Count every line below that holds the word "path", and give the number with no other words.

Dataset items
::::::::

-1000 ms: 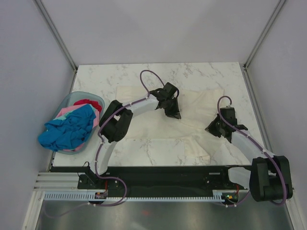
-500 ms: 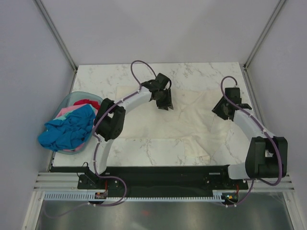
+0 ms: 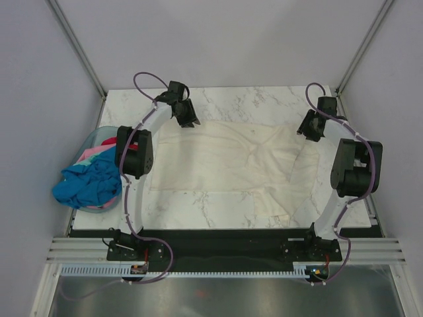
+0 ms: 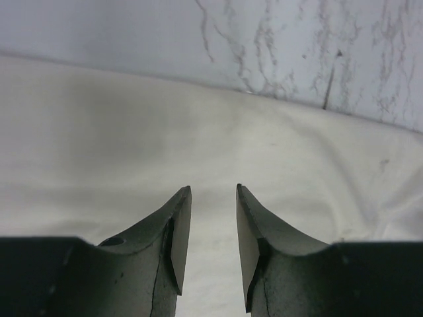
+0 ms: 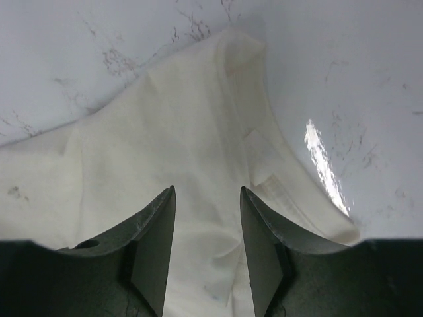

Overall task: Fold and stack the t-shirts
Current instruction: Fold the tshirt

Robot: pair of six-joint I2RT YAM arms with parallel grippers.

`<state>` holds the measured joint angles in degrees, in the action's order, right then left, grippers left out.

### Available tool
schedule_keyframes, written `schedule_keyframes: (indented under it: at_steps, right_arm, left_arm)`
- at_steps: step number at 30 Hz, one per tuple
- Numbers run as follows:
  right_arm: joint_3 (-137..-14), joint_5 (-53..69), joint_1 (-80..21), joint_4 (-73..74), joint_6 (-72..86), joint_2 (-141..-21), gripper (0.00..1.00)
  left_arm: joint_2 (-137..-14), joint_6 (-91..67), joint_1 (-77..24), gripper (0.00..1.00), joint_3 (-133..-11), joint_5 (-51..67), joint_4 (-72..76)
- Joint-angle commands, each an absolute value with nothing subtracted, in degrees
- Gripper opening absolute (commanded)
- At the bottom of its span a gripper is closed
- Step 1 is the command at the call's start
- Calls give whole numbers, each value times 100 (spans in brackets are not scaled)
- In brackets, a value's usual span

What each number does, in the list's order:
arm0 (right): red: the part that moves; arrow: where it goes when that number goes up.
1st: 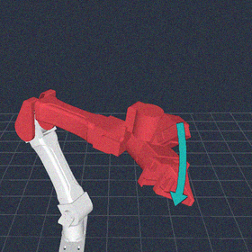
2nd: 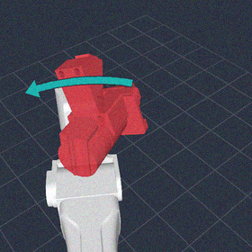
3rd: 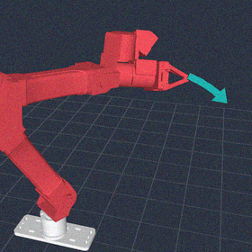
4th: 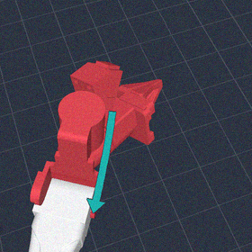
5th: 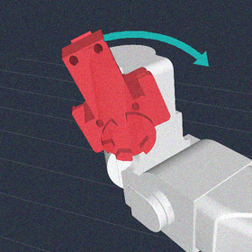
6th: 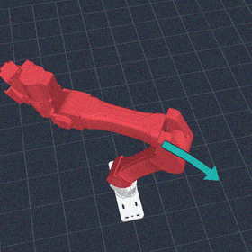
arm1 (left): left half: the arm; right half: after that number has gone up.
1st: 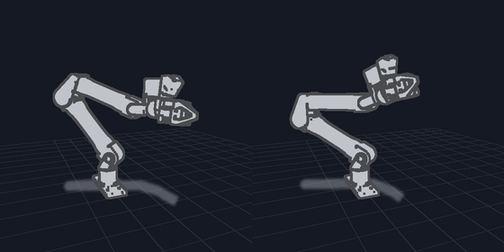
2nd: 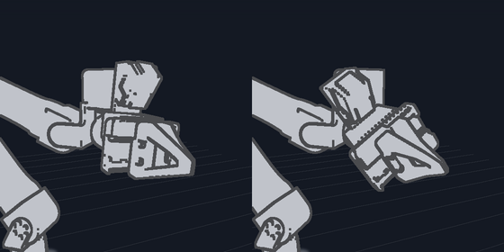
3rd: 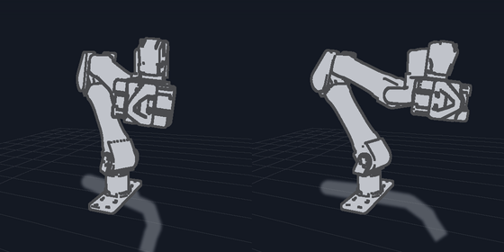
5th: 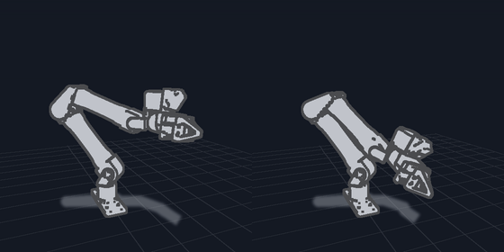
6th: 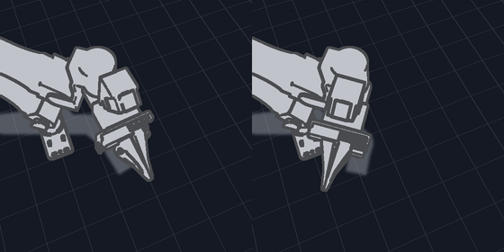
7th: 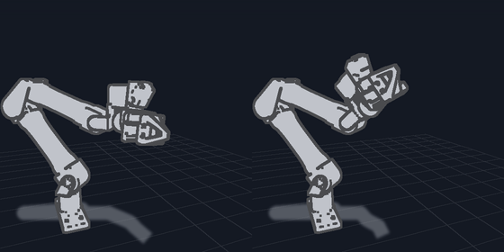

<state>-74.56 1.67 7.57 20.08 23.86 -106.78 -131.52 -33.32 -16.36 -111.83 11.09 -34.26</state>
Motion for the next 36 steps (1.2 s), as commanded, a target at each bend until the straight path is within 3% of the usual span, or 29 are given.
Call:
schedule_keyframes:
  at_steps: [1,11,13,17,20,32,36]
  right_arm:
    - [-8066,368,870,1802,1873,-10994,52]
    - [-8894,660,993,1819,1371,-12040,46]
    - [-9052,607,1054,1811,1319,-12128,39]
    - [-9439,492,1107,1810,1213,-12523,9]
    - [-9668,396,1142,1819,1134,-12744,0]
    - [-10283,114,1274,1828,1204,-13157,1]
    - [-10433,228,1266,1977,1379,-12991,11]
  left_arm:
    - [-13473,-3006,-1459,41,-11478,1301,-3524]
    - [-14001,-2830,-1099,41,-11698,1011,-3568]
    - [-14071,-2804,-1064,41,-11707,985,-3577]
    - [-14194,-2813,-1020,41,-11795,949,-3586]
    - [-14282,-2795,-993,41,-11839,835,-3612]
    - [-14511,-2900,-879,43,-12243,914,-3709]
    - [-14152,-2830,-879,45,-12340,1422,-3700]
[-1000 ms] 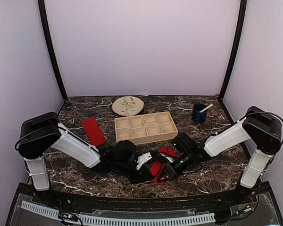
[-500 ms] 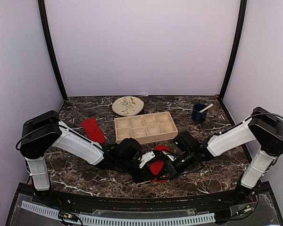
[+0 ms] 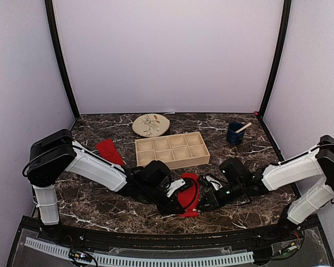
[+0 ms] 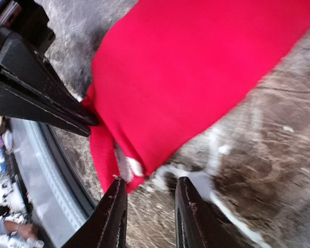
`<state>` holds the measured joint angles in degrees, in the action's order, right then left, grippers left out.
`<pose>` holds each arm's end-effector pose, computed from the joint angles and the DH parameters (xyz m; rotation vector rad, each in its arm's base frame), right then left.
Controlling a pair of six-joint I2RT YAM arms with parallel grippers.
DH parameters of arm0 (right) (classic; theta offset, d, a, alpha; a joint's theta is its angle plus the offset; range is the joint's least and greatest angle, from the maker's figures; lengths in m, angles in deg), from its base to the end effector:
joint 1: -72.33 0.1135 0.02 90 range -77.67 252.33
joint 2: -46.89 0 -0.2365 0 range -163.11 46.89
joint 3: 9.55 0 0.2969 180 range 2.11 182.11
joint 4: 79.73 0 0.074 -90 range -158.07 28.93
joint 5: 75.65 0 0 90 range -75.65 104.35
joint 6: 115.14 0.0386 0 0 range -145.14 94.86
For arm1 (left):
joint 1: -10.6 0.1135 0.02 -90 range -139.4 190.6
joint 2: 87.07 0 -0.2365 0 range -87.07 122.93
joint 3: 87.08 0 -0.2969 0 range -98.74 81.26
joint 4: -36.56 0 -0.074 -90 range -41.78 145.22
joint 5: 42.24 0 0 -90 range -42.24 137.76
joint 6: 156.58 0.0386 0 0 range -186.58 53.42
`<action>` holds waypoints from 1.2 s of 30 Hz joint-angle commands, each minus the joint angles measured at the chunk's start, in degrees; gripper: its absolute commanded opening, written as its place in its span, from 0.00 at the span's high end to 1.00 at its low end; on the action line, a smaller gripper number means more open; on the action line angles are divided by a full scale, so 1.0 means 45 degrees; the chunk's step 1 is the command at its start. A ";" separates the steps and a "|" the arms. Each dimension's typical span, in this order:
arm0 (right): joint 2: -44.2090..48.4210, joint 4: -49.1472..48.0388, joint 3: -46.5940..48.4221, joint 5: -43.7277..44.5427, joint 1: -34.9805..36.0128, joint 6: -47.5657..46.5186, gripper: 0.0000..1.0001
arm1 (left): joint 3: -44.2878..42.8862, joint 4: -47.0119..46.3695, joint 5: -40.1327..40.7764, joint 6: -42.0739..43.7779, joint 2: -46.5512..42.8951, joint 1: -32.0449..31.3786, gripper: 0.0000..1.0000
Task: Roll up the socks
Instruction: Roll the sock at the center of the board.
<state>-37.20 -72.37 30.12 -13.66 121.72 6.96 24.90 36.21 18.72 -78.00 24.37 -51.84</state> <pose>0.1650 0.2202 0.0560 -0.6421 2.6575 1.1307 0.1688 -0.3640 0.0560 1.3426 2.1550 -1.1804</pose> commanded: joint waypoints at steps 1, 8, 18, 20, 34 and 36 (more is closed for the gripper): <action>0.1200 -0.0431 -0.0561 0.1732 -0.0066 0.0015 0.70 | -0.0136 0.1499 -0.1033 -0.0721 0.0482 0.0352 1.00; 0.2486 0.0009 -0.0911 0.4505 0.1121 -0.0835 0.70 | -0.0630 0.2306 -0.1679 -0.1154 0.0839 0.0924 1.00; 0.2284 0.0720 -0.0217 0.8676 0.4272 -0.2507 0.69 | -0.1197 0.3332 -0.2090 -0.1361 0.1309 0.1400 1.00; 0.2159 0.0863 0.0017 0.9467 0.4849 -0.2947 0.69 | -0.1250 0.3507 -0.2132 -0.1333 0.1339 0.1477 1.00; -0.0196 0.1851 0.2058 1.1030 0.6837 -0.4883 0.65 | -0.1607 0.4249 -0.2635 -0.0913 0.1623 0.1801 1.00; -0.0425 0.1878 0.2231 1.1025 0.6838 -0.5021 0.63 | -0.1597 0.4298 -0.2715 -0.0861 0.1629 0.1819 1.00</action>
<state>-37.66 -64.54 37.88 33.99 151.79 -13.06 17.21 49.19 4.14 -83.40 29.57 -44.34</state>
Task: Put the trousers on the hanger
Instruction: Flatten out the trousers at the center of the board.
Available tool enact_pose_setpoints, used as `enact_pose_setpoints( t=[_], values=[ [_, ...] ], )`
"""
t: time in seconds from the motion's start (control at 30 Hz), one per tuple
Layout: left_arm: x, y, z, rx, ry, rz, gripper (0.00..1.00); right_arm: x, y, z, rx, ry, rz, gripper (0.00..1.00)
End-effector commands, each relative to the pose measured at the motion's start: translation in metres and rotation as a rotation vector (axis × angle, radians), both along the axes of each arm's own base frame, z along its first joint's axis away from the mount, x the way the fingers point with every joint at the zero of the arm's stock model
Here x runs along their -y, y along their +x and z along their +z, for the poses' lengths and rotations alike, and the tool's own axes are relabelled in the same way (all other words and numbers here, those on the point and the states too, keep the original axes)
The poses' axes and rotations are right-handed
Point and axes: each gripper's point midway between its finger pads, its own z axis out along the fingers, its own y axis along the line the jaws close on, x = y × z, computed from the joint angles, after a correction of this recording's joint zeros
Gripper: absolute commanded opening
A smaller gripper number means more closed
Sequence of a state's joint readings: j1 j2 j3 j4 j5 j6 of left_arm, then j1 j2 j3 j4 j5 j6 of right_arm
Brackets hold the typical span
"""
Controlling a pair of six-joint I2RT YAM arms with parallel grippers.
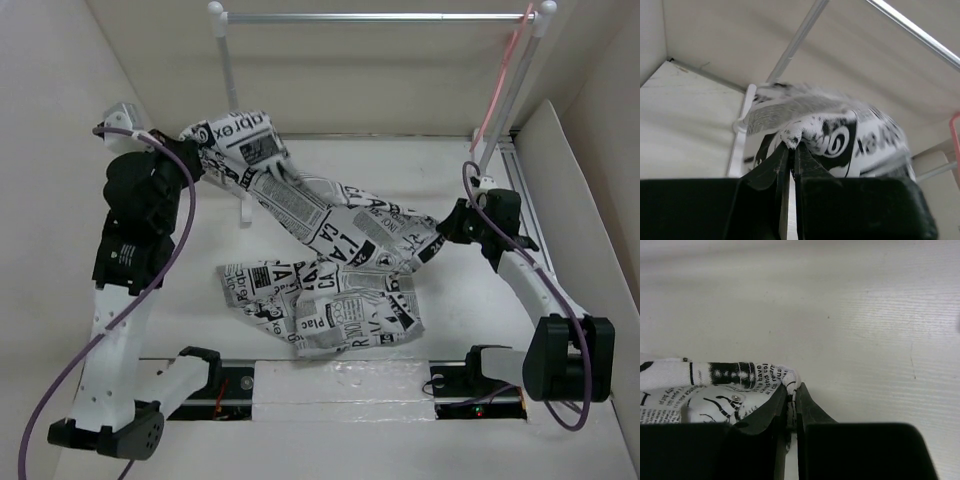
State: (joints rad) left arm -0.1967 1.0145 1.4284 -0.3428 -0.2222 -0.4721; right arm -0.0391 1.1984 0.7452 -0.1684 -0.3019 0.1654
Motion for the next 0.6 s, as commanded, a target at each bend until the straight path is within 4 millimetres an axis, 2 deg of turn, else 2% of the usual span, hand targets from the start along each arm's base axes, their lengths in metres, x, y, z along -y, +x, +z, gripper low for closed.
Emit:
enact_pose_setpoints(
  t=[0.0,0.03,0.07,0.1,0.13,0.17,0.2,0.23,0.27,0.3,0.37,0.4,0.47,0.5,0.53,0.57],
  values=[
    [-0.010,0.029,-0.094,-0.253,0.162,0.033,0.00,0.026,0.023,0.007,0.017,-0.021,-0.088,0.00],
    [0.003,0.042,-0.145,-0.388,0.194,-0.049,0.06,0.036,0.028,0.004,0.001,-0.024,-0.119,0.00],
    [0.003,0.042,-0.145,-0.390,0.199,-0.050,0.06,0.036,0.028,0.003,0.000,-0.023,-0.118,0.00],
    [0.010,0.045,-0.173,-0.468,0.210,-0.094,0.16,0.040,0.030,-0.002,-0.021,-0.020,-0.129,0.00],
    [0.024,0.051,-0.211,-0.583,0.206,-0.175,0.23,0.041,0.035,0.000,-0.022,-0.020,-0.132,0.00],
    [0.030,0.053,-0.228,-0.633,0.203,-0.209,0.34,0.047,0.036,-0.002,-0.034,-0.023,-0.151,0.00],
    [0.036,0.055,-0.241,-0.671,0.200,-0.242,0.39,0.052,0.039,-0.007,-0.050,-0.025,-0.165,0.00],
    [0.045,0.056,-0.260,-0.718,0.180,-0.289,0.40,0.055,0.043,-0.003,-0.043,-0.034,-0.178,0.00],
    [0.056,0.058,-0.263,-0.709,0.177,-0.321,0.49,0.063,0.045,-0.007,-0.058,-0.045,-0.204,0.00],
    [0.062,0.060,-0.261,-0.695,0.177,-0.338,0.54,0.065,0.047,-0.004,-0.053,-0.053,-0.216,0.00],
    [0.061,0.062,-0.255,-0.672,0.188,-0.312,0.64,0.076,0.052,-0.005,-0.069,-0.074,-0.252,0.00],
    [0.060,0.062,-0.254,-0.662,0.185,-0.302,0.72,0.085,0.052,-0.006,-0.075,-0.073,-0.277,0.00],
    [0.035,0.068,-0.248,-0.639,0.192,-0.175,0.75,0.093,0.057,-0.004,-0.074,-0.061,-0.301,0.00],
    [0.022,0.068,-0.252,-0.647,0.182,-0.126,0.76,0.096,0.059,-0.002,-0.071,-0.057,-0.309,0.00],
    [0.001,0.075,-0.253,-0.637,0.141,-0.051,0.76,0.096,0.060,0.000,-0.069,-0.051,-0.310,0.00],
    [-0.009,0.078,-0.258,-0.639,0.112,-0.021,0.76,0.096,0.062,0.000,-0.070,-0.050,-0.308,0.00]
  ],
)
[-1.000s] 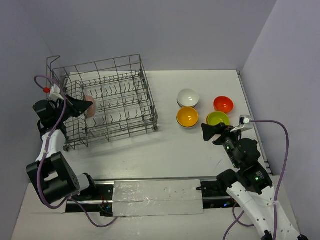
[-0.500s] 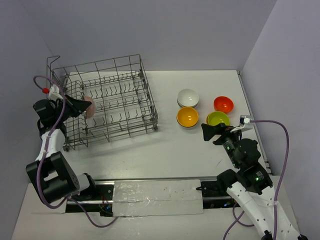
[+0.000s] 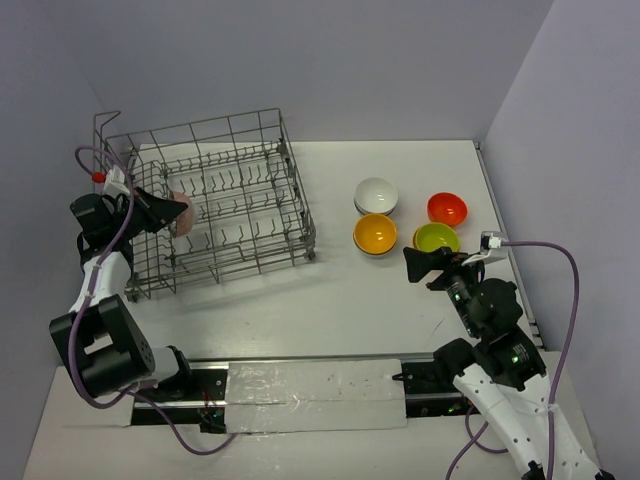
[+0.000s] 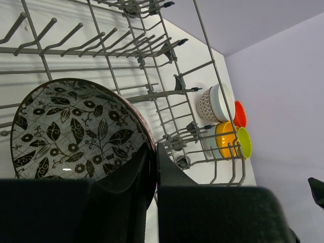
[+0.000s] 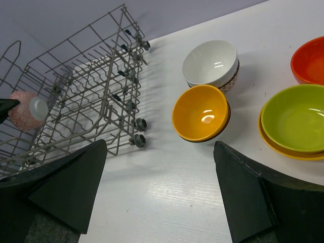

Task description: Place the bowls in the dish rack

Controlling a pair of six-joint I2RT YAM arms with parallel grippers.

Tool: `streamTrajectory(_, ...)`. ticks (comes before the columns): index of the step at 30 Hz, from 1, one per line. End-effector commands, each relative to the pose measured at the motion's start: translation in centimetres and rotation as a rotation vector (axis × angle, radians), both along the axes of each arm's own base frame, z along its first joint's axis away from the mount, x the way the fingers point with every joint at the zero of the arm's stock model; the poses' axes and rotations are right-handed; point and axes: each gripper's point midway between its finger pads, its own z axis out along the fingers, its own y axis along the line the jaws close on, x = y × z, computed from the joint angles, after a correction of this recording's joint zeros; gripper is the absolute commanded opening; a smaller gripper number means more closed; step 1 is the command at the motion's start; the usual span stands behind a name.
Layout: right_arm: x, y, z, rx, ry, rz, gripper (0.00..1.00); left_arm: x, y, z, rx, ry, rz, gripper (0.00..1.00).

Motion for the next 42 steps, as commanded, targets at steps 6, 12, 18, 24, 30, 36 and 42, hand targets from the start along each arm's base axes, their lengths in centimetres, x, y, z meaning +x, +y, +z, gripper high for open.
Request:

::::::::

• RESPONSE TO THE TASK:
2